After parting ways with Epitaph Records, the band announced, on October 9, 2013, that they were recording two EPs. A bonus cover song was promised after the band was late in releasing a cover in August as a part of their A Summer of Cover series, the band then released their version of Miley Cyrus' song "Wrecking Ball".

On January 7, 2014, the music video for "Sunrise", from the Oak Island EP, was released. The band teamed up with anti-bullying organization The BULLY Project for the video. On January 27, 2014, they released a full-band cover of Katy Perry's song, "Dark Horse" on YouTube and iTunes. On February 11, 2014, the band announced that they would record Oak Island Acoustic after their European tour with SECRETS and Empires Fade, have announced plans to record Oak Island Acoustic after returning to the states from the tour which ends on February 18 in Glasgow, Scotland. They confirmed it will feature all tracks from the Oak Island EP. On May 28, 2014, the band announced that they would unite with Set It Off for a co-headlining tour with support from Heartist and Stages & Stereos. The Come Alive began July 11 in Jacksonville, Florida through August 22 in Boston, Massachusetts. The band also stated that the Boston show will be their 10-Year Anniversary Show. On June 3, 2014, an acoustic video was released for "Same Old War", taken from the acoustic version of their Oak Island EP, which was released on June 24. On July 9, 2014, the band released their cover of the NSYNC's "Bye Bye Bye" featuring vocals from Cody Carson of Set It Off.

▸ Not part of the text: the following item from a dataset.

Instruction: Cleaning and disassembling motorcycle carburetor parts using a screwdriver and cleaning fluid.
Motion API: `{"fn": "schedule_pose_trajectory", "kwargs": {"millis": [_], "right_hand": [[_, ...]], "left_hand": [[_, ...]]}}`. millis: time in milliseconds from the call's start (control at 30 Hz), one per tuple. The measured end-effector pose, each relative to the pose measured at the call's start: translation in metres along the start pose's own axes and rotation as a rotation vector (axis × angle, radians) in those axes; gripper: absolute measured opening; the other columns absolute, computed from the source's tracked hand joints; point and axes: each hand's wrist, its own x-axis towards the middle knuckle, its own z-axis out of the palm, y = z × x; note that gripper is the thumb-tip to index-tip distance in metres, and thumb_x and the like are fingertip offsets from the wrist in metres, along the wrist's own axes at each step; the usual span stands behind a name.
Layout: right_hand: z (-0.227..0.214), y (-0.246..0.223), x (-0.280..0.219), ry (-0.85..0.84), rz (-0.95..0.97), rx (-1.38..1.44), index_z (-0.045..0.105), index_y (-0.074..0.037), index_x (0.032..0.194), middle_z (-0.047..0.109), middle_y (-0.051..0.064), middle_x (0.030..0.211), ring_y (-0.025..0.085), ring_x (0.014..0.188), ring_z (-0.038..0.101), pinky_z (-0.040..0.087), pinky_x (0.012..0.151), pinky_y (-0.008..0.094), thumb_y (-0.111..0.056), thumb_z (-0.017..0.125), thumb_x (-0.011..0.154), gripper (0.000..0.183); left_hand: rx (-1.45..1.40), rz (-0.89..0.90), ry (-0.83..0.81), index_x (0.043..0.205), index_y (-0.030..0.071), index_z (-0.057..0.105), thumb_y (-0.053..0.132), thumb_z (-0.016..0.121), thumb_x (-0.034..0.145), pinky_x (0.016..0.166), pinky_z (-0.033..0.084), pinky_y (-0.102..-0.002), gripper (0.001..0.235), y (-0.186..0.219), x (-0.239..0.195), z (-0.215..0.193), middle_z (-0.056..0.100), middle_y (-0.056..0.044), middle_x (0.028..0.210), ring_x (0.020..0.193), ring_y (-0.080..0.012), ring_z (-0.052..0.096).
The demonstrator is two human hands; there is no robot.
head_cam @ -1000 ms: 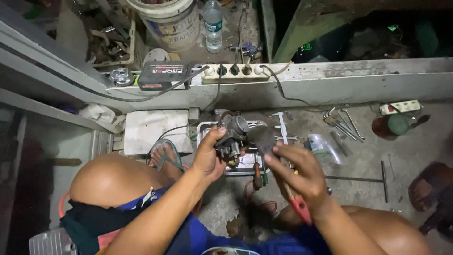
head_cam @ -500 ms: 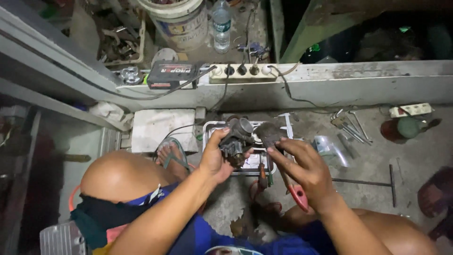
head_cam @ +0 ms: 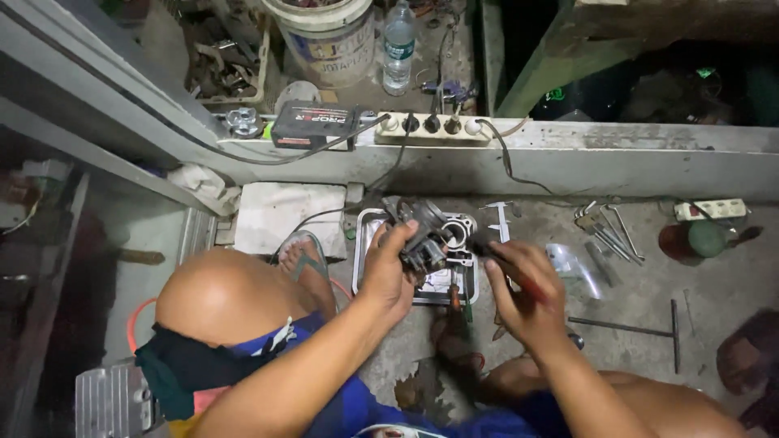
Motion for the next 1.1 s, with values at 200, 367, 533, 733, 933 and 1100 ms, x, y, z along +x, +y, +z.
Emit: {"fn": "schedule_pose_trajectory", "kwargs": {"millis": [200, 367, 533, 733, 933, 1100], "right_hand": [[0.113, 0.041, -0.057, -1.147, 0.486, 0.166, 0.07, 0.0, 0.128, 0.071, 0.026, 0.123, 0.046, 0.12, 0.064, 0.048, 0.105, 0.059, -0.021, 0.064, 0.092, 0.043], [0.154, 0.05, -0.079, -1.184, 0.507, 0.182, 0.07, -0.003, 0.128, 0.072, 0.022, 0.124, 0.041, 0.119, 0.065, 0.048, 0.104, 0.055, -0.025, 0.063, 0.092, 0.042], [0.18, 0.059, -0.095, -1.219, 0.547, 0.19, 0.07, -0.007, 0.127, 0.072, 0.017, 0.125, 0.034, 0.118, 0.065, 0.048, 0.103, 0.05, -0.029, 0.062, 0.093, 0.042], [0.178, 0.071, -0.113, -1.212, 0.657, 0.181, 0.071, -0.011, 0.126, 0.073, 0.01, 0.127, 0.026, 0.116, 0.066, 0.048, 0.103, 0.044, -0.034, 0.06, 0.093, 0.041], [0.161, 0.091, -0.101, -1.198, 0.744, 0.153, 0.071, -0.016, 0.125, 0.074, 0.004, 0.128, 0.018, 0.115, 0.067, 0.048, 0.102, 0.037, -0.039, 0.058, 0.093, 0.041], [0.054, 0.089, -0.04, -1.071, 0.634, -0.101, 0.064, -0.018, 0.136, 0.059, 0.008, 0.143, 0.027, 0.13, 0.058, 0.045, 0.112, 0.045, -0.037, 0.061, 0.094, 0.047]], "left_hand": [[-0.159, -0.008, 0.021, 0.094, 0.011, 0.059, 0.024, 0.081, 0.078, 0.066, 0.06, -0.043, 0.03, 0.019, -0.026, 0.016, 0.064, -0.014, 0.089, 0.081, -0.0308, 0.067], [-0.16, -0.019, -0.035, 0.103, 0.009, 0.061, 0.024, 0.078, 0.079, 0.064, 0.061, -0.046, 0.033, 0.017, -0.038, 0.005, 0.067, -0.016, 0.089, 0.08, -0.0323, 0.071], [-0.162, -0.004, -0.077, 0.105, 0.006, 0.06, 0.022, 0.077, 0.08, 0.067, 0.062, -0.047, 0.033, 0.017, -0.031, -0.011, 0.069, -0.019, 0.092, 0.082, -0.0345, 0.072], [-0.126, -0.006, -0.068, 0.102, 0.008, 0.06, 0.029, 0.08, 0.08, 0.059, 0.061, -0.044, 0.037, 0.008, -0.008, -0.021, 0.07, -0.02, 0.091, 0.08, -0.0351, 0.073], [-0.182, -0.039, -0.029, 0.097, 0.006, 0.064, 0.026, 0.078, 0.082, 0.067, 0.06, -0.044, 0.029, 0.011, 0.017, -0.012, 0.07, -0.018, 0.09, 0.079, -0.0335, 0.071], [-0.19, -0.127, -0.14, 0.113, 0.002, 0.067, 0.025, 0.065, 0.086, 0.059, 0.057, -0.036, 0.035, 0.008, 0.029, 0.003, 0.073, -0.017, 0.095, 0.078, -0.0325, 0.072]]}}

On November 4, 2016, the band co-headlined the "Face to Face" two-month US tour

On May 20, 2017, the band released a new single, "Broken Lives". On May 30, 2017, the band announced an EP, Selective Hearing, which was released on June 9.

On June 17, 2022, the band released a new EP entitled "Empires Fall" which included 10 tracks.

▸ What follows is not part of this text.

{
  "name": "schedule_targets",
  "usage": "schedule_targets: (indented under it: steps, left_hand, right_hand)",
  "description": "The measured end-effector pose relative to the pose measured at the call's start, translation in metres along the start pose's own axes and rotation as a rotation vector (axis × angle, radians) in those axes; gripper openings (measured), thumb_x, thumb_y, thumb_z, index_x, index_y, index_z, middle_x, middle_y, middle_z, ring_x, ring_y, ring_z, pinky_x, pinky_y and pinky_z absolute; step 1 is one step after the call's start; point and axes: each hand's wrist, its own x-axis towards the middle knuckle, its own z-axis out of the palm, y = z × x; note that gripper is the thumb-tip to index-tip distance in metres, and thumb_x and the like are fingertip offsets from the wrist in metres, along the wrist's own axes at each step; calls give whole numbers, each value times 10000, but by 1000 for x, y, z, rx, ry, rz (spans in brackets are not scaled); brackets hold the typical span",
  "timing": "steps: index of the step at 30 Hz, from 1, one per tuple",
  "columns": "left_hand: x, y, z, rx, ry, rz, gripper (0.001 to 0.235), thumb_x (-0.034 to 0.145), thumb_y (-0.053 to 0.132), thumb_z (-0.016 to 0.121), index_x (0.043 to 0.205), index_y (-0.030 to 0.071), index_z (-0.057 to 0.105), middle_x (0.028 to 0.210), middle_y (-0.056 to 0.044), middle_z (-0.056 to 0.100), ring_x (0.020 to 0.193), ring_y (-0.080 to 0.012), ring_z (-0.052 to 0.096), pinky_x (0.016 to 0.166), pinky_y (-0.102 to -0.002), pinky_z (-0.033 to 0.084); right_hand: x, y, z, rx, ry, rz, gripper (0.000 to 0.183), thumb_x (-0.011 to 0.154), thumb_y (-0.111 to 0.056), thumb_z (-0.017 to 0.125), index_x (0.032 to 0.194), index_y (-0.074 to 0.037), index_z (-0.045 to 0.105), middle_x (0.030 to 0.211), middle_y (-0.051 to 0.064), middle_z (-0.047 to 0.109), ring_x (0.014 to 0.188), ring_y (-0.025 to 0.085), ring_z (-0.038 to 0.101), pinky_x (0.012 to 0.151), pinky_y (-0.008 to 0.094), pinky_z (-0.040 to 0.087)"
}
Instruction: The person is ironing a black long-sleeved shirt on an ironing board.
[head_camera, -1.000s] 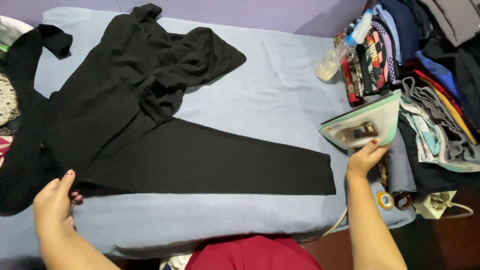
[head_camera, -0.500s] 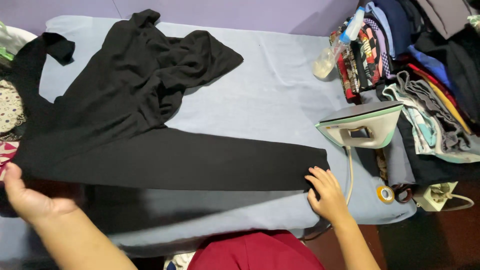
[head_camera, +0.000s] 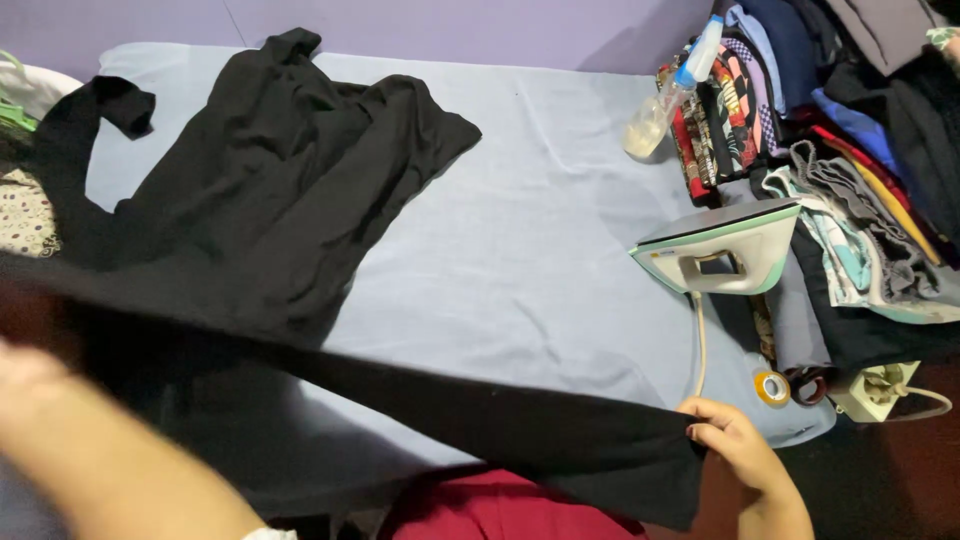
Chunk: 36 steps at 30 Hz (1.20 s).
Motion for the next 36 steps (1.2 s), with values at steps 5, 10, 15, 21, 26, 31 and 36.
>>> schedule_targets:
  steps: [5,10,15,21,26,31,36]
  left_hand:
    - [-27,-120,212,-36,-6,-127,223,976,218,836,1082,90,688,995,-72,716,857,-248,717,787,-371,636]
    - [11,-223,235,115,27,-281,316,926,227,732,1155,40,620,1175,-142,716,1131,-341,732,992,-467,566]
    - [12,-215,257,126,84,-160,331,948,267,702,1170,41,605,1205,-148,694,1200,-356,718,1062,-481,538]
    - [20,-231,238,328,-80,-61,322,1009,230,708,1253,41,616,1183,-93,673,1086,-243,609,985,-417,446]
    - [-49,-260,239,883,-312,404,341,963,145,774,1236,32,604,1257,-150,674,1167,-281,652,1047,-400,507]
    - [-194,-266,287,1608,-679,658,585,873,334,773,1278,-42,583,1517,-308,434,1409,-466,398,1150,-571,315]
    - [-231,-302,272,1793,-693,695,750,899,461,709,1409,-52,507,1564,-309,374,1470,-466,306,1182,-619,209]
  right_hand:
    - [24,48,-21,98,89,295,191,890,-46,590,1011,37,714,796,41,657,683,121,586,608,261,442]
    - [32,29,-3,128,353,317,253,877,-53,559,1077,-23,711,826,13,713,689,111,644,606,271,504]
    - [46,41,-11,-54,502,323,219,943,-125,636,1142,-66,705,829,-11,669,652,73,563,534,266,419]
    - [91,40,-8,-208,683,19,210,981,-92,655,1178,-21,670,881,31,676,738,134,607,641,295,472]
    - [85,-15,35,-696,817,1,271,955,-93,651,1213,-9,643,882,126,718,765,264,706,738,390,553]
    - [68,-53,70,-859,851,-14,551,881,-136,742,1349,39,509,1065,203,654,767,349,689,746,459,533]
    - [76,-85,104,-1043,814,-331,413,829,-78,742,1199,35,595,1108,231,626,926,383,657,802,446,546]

In November 15, 2022, the band released an album entitled "Disney Goes Heavy" featuring 23 cover songs from popular Disney movies such as Encanto (2021), The Lion King (1994) and The Nightmare Before Christmas (1993).

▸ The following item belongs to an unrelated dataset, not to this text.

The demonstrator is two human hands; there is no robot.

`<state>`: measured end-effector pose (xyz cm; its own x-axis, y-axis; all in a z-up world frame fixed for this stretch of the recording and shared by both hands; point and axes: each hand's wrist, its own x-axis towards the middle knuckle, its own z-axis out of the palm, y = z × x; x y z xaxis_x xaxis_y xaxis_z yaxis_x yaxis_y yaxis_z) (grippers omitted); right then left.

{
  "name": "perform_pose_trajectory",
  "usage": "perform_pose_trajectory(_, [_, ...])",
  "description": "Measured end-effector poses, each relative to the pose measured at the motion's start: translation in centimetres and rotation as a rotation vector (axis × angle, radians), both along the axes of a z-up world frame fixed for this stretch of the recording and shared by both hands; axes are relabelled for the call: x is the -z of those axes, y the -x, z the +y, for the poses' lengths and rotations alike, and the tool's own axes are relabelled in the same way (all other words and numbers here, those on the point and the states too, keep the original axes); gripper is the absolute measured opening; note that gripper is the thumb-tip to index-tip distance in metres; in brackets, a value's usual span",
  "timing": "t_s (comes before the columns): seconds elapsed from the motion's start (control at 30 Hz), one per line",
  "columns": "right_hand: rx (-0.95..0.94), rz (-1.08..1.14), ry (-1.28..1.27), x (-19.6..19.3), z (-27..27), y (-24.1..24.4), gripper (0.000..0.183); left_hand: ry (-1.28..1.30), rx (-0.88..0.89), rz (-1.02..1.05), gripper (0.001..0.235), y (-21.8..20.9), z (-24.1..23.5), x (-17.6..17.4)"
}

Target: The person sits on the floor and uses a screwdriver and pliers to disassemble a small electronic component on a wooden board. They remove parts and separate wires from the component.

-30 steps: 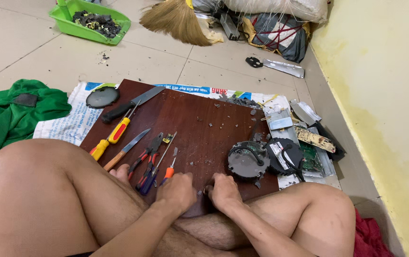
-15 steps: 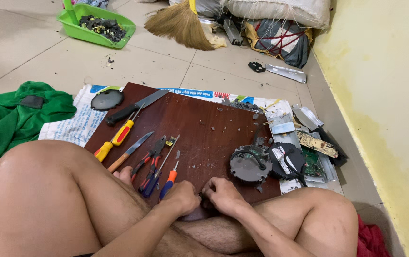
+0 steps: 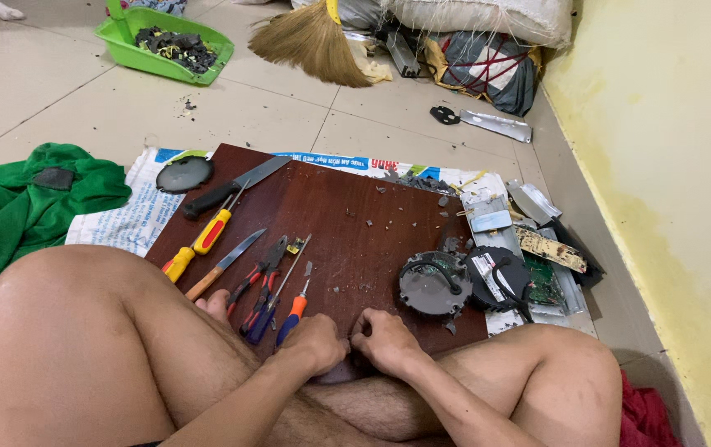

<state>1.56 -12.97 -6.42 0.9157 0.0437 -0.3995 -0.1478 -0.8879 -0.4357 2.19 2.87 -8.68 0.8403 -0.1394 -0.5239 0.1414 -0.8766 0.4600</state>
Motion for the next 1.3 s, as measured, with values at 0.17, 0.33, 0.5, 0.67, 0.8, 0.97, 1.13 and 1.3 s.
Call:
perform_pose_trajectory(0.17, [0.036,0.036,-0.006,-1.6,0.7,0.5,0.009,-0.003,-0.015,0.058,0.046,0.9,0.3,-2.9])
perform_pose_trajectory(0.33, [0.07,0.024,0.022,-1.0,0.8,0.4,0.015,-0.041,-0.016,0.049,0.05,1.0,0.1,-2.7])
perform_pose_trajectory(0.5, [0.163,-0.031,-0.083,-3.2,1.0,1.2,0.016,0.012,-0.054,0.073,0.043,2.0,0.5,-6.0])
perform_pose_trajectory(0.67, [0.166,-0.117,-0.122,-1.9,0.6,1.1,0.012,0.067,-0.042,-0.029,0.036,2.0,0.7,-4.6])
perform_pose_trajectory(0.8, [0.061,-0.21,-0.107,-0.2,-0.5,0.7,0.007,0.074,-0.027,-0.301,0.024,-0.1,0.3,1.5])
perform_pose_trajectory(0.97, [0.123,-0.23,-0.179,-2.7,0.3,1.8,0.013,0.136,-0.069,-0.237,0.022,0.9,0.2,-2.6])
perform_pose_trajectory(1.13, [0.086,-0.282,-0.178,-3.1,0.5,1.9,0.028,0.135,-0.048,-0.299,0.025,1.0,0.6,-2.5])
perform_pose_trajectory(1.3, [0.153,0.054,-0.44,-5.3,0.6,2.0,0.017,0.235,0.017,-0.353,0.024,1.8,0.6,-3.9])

On May 9, 2025, the band released an album entitled "Left Alone" which included 10 tracks.

On May 20, 2025, the band announced on Instagram that their upcoming tour, The Final Tour, would be their last in their 21 years as a band. The band cited their priorities to spend more time with their families as the main factor in the decision, while also stating that they do not intend to stop releasing new music.

==Musical style==
The band's lyrical themes have been compared to We Came as Romans and the Color Morale for their positive messages in their songs that deal with "hope and love in face of depression".

==Band members==
Current
- Trevor Wentworth (born 1993) – co-lead vocals, additional guitars, programming (2004–present)
- Matt Wentworth (born 1988) – co-lead vocals, lead guitar, piano, programming, keyboards (2004–present)
- Tim Molloy – drums, percussion (2006–present)

Former
- Tim Valich – rhythm guitar (2004–2005)
- Nick Perricone – rhythm guitar (2005–2006)
- Colin Perry – rhythm guitar, backing vocals (2006–2012, 2015–2017)
- Matthew Valich – drums (2004–2005)
- Alex "Woody" Woodrow (born 1987) – bass, backing vocals (2004–2022)
- Joey Perricone – drums (2005–2006) (currently credited as pianist for some of the band's songs)

Touring
- Sean Everett – bass (2023–present)

==Discography==
Studio albums
- Building Cities from Scratch (2005)
- The Ghosts Among Us (2008)
- We Will All Evolve (2010)
- Age of Ignorance (2012)
- Younger Dreams (2015)
- Let Light Overcome (2019)
- Overcome the Darkness (2019)
- Let Light Overcome the Darkness (2020)
- Decades of Covers (2022)
- Disney Goes Heavy (2022)
- Left Alone (2025)

EPs
- We've Been Holding Back (2004)
- A Summer of Covers (2013)
- Oak Island (2013)
- Oak Island Acoustic (2014)
- Decades of Covers (2016)
- Selective Hearing (2017)
- Empires Fall (2022)

Singles
- Same Old War (2013)
- Common Ground (2016)
- Pay Attention (2024)

Compilation albums
- New Noise (Epitaph) (2010)
- Worship and Tributes: Volume II (Rocksound) (2019)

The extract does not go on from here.